Exercise goal ▸
The answer is to be the data that follows, transcribed exactly, minus its pictures.

:::

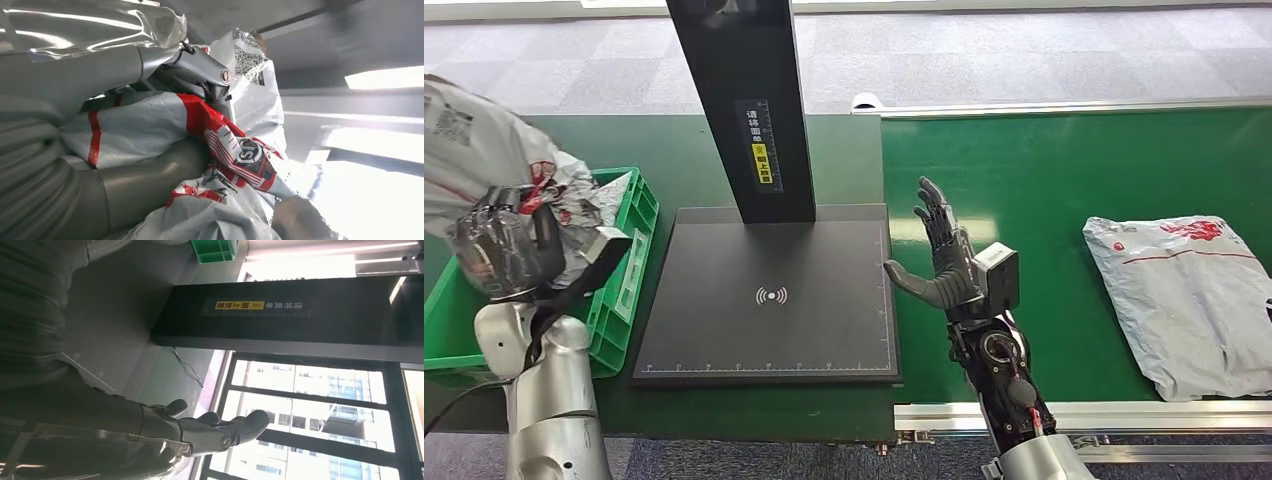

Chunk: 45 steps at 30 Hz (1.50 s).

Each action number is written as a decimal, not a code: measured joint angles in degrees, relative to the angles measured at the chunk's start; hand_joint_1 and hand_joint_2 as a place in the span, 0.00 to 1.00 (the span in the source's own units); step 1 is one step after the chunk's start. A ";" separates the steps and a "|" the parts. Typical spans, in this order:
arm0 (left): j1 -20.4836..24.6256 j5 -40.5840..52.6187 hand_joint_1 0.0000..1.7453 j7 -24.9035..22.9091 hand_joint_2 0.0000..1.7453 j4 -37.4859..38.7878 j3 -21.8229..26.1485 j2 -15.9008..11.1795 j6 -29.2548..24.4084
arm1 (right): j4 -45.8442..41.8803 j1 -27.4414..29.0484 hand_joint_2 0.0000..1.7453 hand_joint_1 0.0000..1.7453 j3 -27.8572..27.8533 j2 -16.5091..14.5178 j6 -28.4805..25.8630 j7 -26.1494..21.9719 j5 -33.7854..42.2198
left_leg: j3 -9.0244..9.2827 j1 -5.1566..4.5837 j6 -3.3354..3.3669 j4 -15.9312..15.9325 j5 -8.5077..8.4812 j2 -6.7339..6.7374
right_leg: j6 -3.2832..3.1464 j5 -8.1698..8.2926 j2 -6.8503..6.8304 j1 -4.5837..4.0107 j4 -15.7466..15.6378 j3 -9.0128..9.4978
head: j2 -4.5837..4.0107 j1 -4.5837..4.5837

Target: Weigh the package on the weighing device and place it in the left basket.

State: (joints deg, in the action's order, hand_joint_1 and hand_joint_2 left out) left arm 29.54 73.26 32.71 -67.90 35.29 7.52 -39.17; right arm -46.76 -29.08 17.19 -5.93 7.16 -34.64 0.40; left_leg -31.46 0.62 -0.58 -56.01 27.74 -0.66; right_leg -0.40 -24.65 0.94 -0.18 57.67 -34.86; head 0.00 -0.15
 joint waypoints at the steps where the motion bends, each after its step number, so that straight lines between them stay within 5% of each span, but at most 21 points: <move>1: 0.38 0.48 1.00 -1.20 1.00 1.31 2.79 -0.92 0.00 | -0.04 -0.01 1.00 0.00 0.15 -0.02 -0.05 0.00 0.01 | 0.00 0.01 0.00 0.00 0.00 0.00 | -0.01 0.00 0.01 -0.01 0.00 -0.01 | 0.00 0.01; 5: 0.84 1.67 1.00 -5.01 1.00 6.28 11.12 -4.09 0.00 | -0.42 -0.08 1.00 0.00 0.84 -0.19 -0.16 0.24 0.05 | -0.02 0.01 -0.01 0.01 0.00 0.00 | -0.02 -0.02 0.01 -0.01 0.01 -0.02 | 0.00 0.02; 10: 0.24 2.56 1.00 -7.15 1.00 11.57 14.41 -6.37 0.00 | -1.03 -0.11 1.00 0.00 1.39 -0.33 -0.37 0.95 0.59 | -0.04 -0.05 0.00 0.00 0.00 -0.09 | 0.00 -0.03 -0.03 0.04 -0.01 0.00 | 0.00 0.03; 19: -1.44 -1.00 1.00 3.28 1.00 10.72 11.69 -4.83 -0.02 | -1.13 -0.13 1.00 0.00 1.73 -0.49 -0.42 0.98 0.64 | -0.03 -0.05 0.00 -0.02 0.01 -0.07 | 0.01 -0.01 -0.05 0.05 -0.01 -0.01 | 0.00 0.01; 21: -1.74 -1.01 0.91 5.43 1.00 9.15 10.36 -3.95 -0.02 | -1.12 -0.19 1.00 0.00 1.82 -0.49 -0.38 0.96 0.63 | -0.03 -0.05 0.00 -0.01 0.01 -0.07 | 0.01 -0.01 -0.04 0.05 -0.01 -0.01 | 0.00 0.02; 25: -1.91 -0.96 0.00 5.54 1.00 7.02 8.67 -2.52 -0.02 | -1.11 -0.29 1.00 0.00 1.97 -0.50 -0.23 0.96 0.54 | -0.03 -0.04 0.00 -0.01 0.01 -0.07 | 0.00 -0.01 -0.03 0.05 -0.01 -0.01 | 0.00 0.02; 32: -2.21 0.42 0.00 -6.27 1.00 8.75 5.15 -2.68 0.08 | -1.30 -0.32 1.00 0.00 2.06 -0.63 -0.12 0.83 0.10 | -0.02 -0.05 0.00 -0.01 0.01 -0.06 | 0.00 -0.01 -0.04 0.05 -0.01 -0.01 | 0.00 0.02; 36: -1.57 -0.70 0.00 -18.94 1.00 15.35 2.08 -5.24 0.41 | -1.72 -0.33 1.00 0.00 2.05 -0.64 -0.09 0.80 -0.49 | -0.01 -0.04 0.00 -0.01 0.01 -0.06 | 0.00 -0.01 -0.02 0.03 -0.01 -0.01 | 0.00 0.01; 38: -1.52 -1.82 0.00 -21.47 1.00 17.83 0.17 -6.64 0.25 | -1.76 -0.33 1.00 0.00 2.04 -0.64 -0.08 0.80 -0.58 | -0.01 -0.04 0.00 -0.01 0.00 -0.10 | 0.00 -0.01 -0.04 0.03 -0.01 0.00 | 0.00 0.01; 42: -1.87 -4.71 0.00 -18.52 1.00 19.03 -2.27 -8.16 0.00 | -1.88 -0.32 1.00 0.00 2.04 -0.64 -0.08 0.80 -0.64 | -0.01 -0.04 -0.01 -0.01 -0.01 -0.23 | -0.01 -0.02 -0.12 0.04 -0.01 0.03 | 0.00 0.02; 45: -2.46 -11.28 0.00 -8.55 1.00 17.04 -2.48 -7.79 0.07 | -1.90 -0.28 1.00 0.00 2.03 -0.64 -0.29 0.83 -0.62 | 0.00 -0.04 -0.01 -0.01 -0.03 -0.21 | -0.01 -0.01 -0.11 0.04 -0.01 0.03 | 0.00 0.02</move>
State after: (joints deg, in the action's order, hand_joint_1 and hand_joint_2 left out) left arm 27.09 61.98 24.16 -50.87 32.81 -0.27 -39.10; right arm -48.65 -29.36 19.22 -6.58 6.86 -33.81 -0.21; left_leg -31.46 0.58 -0.59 -56.02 27.71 -0.87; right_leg -0.41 -24.66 0.82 -0.14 57.66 -34.83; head 0.00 -0.14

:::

Task response ▸
Chunk: 45 steps at 30 Hz (1.50 s).

Each action number is written as a decimal, not a code: measured joint angles in degrees, relative to the angles measured at the chunk's start; hand_joint_1 and hand_joint_2 as a place in the span, 0.00 to 1.00 (the span in the source's own units); step 1 is one step after the chunk's start. A ";" separates the steps and a "|" the parts. Typical spans, in this order:
arm0 (left): j1 -20.4836..24.6256 j5 -40.5840..52.6187 hand_joint_1 0.0000..1.7453 j7 -24.9035..22.9091 hand_joint_2 0.0000..1.7453 j4 -37.4859..38.7878 j3 -21.8229..26.1485 j2 -15.9008..11.1795 j6 -29.2548..24.4084
arm1 (right): j4 -45.8442..41.8803 j1 -27.4414..29.0484 hand_joint_2 0.0000..1.7453 hand_joint_1 0.0000..1.7453 j3 -27.8572..27.8533 j2 -16.5091..14.5178 j6 -28.4805..25.8630 j7 -26.1494..21.9719 j5 -33.7854..42.2198
left_leg: j3 -9.0244..9.2827 j1 -5.1566..4.5837 j6 -3.3354..3.3669 j4 -15.9312..15.9325 j5 -8.5077..8.4812 j2 -6.7339..6.7374
right_leg: j6 -3.2832..3.1464 j5 -8.1698..8.2926 j2 -6.8503..6.8304 j1 -4.5837..4.0107 j4 -15.7466..15.6378 j3 -9.0128..9.4978
head: j2 -4.5837..4.0107 j1 -4.5837..4.5837

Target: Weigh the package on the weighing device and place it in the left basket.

State: (joints deg, in the action's order, hand_joint_1 and hand_joint_2 left out) left arm 29.54 73.26 32.71 -67.90 35.29 7.52 -39.17; right arm -46.76 -29.08 17.19 -5.93 7.16 -34.64 0.40; left_leg -31.46 0.62 -0.58 -56.01 27.74 -0.66; right_leg -0.40 -24.65 0.94 -0.18 57.67 -34.86; head 0.00 -0.15
 joint waypoints at the steps where the motion bends, each after its step number, so that straight lines between them stay within 5% of each span, but at most 21 points: <move>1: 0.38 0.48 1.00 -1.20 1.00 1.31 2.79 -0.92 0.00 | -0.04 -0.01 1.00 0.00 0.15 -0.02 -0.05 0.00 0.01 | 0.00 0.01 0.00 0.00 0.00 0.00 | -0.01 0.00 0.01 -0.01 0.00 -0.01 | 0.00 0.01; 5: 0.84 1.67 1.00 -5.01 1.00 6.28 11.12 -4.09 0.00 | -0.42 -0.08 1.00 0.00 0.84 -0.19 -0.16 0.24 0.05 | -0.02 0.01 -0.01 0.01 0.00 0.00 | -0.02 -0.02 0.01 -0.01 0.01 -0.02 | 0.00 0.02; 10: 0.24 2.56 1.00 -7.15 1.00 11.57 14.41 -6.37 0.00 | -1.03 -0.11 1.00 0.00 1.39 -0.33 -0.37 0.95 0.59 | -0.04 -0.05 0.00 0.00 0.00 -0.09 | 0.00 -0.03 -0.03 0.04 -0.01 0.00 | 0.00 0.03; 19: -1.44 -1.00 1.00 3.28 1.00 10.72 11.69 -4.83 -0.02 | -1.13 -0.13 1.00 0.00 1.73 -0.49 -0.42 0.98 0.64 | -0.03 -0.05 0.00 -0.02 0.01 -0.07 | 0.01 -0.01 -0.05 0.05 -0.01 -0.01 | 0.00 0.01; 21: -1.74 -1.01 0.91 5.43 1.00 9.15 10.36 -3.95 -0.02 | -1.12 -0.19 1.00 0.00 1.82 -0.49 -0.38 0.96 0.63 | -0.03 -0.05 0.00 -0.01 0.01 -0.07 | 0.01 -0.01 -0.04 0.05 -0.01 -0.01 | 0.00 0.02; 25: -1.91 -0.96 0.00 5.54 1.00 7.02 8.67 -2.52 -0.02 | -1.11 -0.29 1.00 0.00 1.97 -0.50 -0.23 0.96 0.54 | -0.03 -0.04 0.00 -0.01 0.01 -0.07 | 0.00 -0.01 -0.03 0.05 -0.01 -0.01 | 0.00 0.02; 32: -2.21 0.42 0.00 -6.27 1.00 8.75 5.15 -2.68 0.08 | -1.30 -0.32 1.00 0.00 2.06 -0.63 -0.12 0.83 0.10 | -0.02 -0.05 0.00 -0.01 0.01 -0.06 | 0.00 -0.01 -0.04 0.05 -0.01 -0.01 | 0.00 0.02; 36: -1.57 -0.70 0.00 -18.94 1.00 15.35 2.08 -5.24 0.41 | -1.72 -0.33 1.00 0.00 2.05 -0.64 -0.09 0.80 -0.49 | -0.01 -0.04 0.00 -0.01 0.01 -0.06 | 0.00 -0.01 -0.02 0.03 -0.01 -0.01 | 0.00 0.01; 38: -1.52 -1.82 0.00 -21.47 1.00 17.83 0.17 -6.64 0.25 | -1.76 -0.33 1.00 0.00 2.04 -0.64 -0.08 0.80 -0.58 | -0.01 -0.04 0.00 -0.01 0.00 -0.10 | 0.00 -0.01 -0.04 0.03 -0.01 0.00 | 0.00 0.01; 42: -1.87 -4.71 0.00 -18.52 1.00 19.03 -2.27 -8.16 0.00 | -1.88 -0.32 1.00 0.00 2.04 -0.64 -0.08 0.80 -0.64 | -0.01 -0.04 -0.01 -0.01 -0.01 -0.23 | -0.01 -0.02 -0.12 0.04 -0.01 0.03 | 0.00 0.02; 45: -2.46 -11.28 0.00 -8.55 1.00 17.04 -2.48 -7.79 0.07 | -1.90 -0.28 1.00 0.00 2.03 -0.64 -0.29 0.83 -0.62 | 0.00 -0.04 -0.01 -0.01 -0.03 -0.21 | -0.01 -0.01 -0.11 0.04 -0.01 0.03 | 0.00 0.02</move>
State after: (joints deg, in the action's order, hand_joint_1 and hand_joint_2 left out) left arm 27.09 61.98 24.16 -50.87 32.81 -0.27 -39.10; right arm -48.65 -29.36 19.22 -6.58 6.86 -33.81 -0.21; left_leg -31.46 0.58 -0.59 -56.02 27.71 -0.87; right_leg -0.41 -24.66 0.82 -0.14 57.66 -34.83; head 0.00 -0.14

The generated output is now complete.